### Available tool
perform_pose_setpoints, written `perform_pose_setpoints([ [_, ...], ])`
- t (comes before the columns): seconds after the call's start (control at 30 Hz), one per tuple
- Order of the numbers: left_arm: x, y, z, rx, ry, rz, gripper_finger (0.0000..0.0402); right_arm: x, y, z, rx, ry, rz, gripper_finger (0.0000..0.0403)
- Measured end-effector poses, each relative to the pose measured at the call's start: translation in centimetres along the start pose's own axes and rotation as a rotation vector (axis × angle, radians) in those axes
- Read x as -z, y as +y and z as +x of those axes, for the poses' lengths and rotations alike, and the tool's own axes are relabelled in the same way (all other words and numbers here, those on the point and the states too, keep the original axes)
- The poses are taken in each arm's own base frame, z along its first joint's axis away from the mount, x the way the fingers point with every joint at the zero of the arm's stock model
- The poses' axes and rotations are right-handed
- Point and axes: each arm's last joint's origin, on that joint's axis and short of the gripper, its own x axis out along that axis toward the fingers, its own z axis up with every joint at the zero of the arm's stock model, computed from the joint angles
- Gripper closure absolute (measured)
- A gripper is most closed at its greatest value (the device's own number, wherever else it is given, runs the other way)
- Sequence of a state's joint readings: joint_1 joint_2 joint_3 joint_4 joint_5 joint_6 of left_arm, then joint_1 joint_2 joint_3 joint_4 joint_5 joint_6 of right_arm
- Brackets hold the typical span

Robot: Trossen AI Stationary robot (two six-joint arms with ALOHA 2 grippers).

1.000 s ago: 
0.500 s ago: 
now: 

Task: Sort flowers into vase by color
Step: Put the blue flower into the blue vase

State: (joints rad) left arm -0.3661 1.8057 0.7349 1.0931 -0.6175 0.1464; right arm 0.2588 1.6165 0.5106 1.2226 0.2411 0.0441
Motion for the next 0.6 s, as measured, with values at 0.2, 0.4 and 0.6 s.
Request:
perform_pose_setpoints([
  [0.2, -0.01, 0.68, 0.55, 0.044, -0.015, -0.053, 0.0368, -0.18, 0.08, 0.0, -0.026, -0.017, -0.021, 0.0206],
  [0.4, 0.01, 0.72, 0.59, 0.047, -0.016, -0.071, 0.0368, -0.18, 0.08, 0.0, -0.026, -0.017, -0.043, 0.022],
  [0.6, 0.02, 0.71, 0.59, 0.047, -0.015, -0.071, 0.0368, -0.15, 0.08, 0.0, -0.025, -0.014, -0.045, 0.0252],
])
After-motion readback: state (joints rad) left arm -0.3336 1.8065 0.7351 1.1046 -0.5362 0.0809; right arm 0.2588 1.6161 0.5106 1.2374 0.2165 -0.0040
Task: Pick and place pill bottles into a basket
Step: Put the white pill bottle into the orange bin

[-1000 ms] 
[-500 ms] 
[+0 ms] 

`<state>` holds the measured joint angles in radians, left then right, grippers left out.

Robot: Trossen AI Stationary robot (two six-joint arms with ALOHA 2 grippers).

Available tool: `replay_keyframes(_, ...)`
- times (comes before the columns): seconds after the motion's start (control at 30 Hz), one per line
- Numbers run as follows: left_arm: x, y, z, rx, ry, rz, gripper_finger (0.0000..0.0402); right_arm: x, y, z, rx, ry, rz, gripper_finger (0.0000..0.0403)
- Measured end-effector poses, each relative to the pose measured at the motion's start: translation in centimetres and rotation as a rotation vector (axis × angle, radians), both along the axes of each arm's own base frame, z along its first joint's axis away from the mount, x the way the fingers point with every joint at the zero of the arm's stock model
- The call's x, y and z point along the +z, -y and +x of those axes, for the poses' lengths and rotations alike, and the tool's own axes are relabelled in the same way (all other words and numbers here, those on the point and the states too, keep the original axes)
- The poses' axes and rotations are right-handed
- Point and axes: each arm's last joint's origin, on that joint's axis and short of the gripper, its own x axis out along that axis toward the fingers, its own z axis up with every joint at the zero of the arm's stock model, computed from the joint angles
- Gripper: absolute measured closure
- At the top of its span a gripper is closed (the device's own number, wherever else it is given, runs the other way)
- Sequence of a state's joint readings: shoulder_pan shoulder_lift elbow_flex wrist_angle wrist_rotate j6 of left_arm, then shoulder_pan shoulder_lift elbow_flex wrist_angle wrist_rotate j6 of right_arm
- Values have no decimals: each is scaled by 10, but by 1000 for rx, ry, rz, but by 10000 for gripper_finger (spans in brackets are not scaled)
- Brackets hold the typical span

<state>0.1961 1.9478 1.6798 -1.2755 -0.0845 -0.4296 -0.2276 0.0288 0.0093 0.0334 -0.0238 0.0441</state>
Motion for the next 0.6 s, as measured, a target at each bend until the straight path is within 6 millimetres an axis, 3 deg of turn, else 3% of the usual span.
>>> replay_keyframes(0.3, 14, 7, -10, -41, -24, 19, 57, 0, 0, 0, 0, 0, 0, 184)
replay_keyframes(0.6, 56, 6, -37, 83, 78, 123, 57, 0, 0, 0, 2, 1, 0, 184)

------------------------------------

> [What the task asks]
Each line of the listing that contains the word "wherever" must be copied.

> [Answer to the exercise]
- A gripper is most closed at its greatest value (the device's own number, wherever else it is given, runs the other way)
- At the top of its span a gripper is closed (the device's own number, wherever else it is given, runs the other way)

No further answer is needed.